In his video presentation, Lacson
portrayed Doble as the epitome of righteousness, saying that after
he left the military service, his witness is now willing to tell all
about the wiretapping incident.
But is Doble really a credible
witness?
When he first came into national
prominence in mid-2005, Doble admitted that he was paid P2 million
by former National Bureau of Investigation Deputy Director Samuel
Ong who claimed that he was in possession of the “mother of all
tapes.” Doble said later that he could have demanded P40 million
because of the “very damaging” effect of the tapes.
The Ong-Doble caper hogged the
headlines for many weeks in June and July 2005. It was complete with
twists, intrigues and romance. Ong, along with Doble and the
latter’s paramour, Marietta Santos, sought sanctuary at the San
Carlos Seminary in Makati City. From there, Doble was later turned
over to the military. Ong has disappeared and his whereabouts
unknown up to now.
Later, Doble’s girlfriend
Marietta regaled the Senate with intimate details about their
relationship and how she sauntered in and out of the Isafp
headquarters where Doble supposedly wiretapped the conversations
between President Arroyo and Garcillano. Then a new twist developed
as Doble’s legal wife Arlene appeared at the Court of Appeals
where she petitioned the court for the writ of habeas corpus
alleging that the Isafp was holding her husband against his will.
Our sources said that all these
were part of an elaborate opposition plot to force President Arroyo
to resign like what the late US President Richard Nixon did when he
was caught wiretapping his own top aides in the Watergate scandal in
the 1970s.
Circus coming to town
With the Senate’s reopening of
the Garci tape investigation, led by the Committee on National
Defense, we will have another circus coming to town. The senators
will again take turns questioning witnesses, not in aid of
legislation but in aid of their ambitions for 2010.
In the Thirteenth Congress,
particularly during the protracted investigation on jueteng
conducted by the Senate Committee on Public Order and Illegal Drugs
led by now Senate President Manuel Villar, several witnesses with
dubious characters became household names: Michaelangelo Zuce, Ador
Mawanay, Mary “Rosebud” Ong, Sandra Cam and Wilfredo Mayor.

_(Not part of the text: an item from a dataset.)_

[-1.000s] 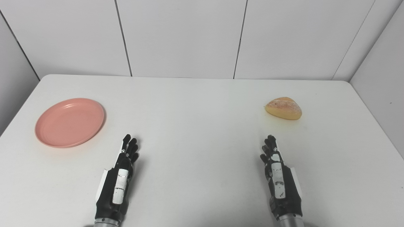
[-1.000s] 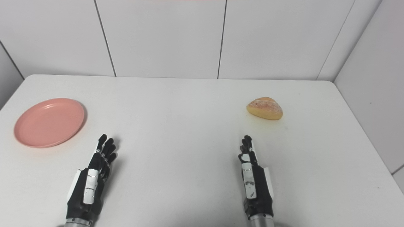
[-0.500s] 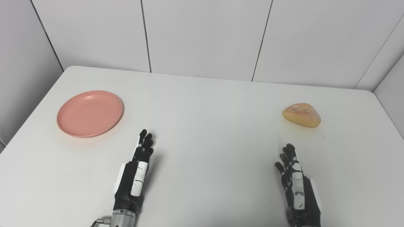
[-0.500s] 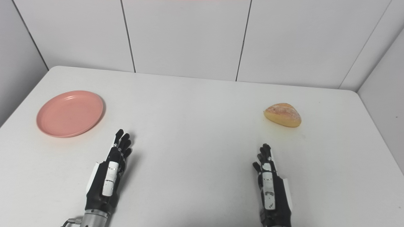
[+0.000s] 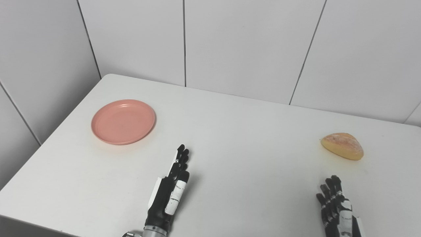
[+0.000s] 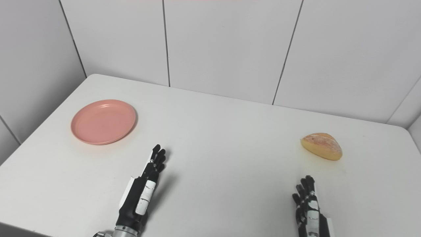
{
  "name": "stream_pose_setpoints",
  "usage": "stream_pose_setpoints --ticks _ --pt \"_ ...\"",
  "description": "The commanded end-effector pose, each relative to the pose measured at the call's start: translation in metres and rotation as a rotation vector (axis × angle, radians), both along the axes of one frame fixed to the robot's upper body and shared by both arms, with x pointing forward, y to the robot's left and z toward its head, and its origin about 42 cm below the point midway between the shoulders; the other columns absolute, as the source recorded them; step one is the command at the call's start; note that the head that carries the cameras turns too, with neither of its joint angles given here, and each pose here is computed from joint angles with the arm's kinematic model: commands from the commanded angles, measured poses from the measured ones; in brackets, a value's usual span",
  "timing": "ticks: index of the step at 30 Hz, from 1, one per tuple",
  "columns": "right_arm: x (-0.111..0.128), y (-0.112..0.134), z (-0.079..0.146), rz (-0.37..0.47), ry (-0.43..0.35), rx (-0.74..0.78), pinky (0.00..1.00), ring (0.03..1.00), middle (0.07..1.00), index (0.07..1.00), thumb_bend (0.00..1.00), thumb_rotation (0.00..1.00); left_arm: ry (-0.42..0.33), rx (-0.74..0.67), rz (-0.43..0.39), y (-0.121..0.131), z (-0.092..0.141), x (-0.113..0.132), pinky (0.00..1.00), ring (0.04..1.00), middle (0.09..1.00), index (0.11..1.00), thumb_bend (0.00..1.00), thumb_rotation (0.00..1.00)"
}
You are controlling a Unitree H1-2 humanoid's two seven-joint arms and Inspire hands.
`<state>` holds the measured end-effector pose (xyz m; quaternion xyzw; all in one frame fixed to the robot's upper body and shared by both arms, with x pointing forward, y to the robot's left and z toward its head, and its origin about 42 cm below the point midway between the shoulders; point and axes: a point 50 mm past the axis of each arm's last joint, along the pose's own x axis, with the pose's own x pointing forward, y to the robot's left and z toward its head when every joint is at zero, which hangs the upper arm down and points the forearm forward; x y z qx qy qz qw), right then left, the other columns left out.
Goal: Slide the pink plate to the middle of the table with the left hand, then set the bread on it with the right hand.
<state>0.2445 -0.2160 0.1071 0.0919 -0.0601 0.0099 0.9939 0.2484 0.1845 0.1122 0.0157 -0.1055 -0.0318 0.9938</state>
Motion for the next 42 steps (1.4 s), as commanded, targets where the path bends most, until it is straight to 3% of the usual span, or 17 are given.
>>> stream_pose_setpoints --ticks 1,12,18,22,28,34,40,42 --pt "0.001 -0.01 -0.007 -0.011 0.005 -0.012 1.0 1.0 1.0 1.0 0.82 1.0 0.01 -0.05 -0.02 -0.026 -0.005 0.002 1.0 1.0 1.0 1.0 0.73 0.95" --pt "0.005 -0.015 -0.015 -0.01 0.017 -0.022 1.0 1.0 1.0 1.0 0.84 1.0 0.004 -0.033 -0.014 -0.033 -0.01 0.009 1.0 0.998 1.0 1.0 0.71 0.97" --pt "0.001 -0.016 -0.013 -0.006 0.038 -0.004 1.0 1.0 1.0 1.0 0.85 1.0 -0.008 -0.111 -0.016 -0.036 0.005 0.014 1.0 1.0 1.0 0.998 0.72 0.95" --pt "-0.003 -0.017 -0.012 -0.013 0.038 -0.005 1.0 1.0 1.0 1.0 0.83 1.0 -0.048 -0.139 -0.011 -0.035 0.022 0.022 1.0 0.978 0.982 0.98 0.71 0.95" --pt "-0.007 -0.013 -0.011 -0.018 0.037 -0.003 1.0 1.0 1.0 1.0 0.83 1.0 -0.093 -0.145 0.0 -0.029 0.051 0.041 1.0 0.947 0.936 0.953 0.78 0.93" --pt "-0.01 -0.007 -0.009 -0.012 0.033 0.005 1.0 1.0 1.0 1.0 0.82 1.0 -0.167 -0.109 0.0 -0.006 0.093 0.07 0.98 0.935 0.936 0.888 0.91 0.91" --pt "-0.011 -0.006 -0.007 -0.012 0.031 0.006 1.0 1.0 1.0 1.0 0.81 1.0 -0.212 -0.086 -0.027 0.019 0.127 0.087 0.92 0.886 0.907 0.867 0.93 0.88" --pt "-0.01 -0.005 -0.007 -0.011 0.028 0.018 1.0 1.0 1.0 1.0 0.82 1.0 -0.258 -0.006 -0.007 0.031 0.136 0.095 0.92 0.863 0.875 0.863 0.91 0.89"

Another witness, Eugenio “Udong” Mahusay, who was presented,
again by Lacson, in the Jose Pidal case, also became an instant
celebrity.
After so many hearings, using
public funds and official time that could have been used for the
enactment of important laws, nothing happened. I don’t even know
if the Villar committee has submitted an official report of the
hearings, and if there was, if a single piece of legislation came
out from that long drawn out investigation. Or if any of the
witnesses who were caught lying under oath, particularly those who
recanted their testimonies, have been charged with perjury.
The House has conducted its own
investigation into the Garcillano wiretapping case. During several
months of public hearings, the main protagonist—former Comelec
Commissioner Virgilio Garcillano, who mysteriously reappeared for
the hearings—was subjected to intense but sometimes ludicrous
interrogation. But nothing happened except that two of the young
congressmen who were most vociferous in grilling Garcillano—Francis
Escudero and Alan Peter Cayetano—are now senators.
So, the Senate would reopen the
Garcillano tape scandal on Thursday? Go ahead, send in the clowns.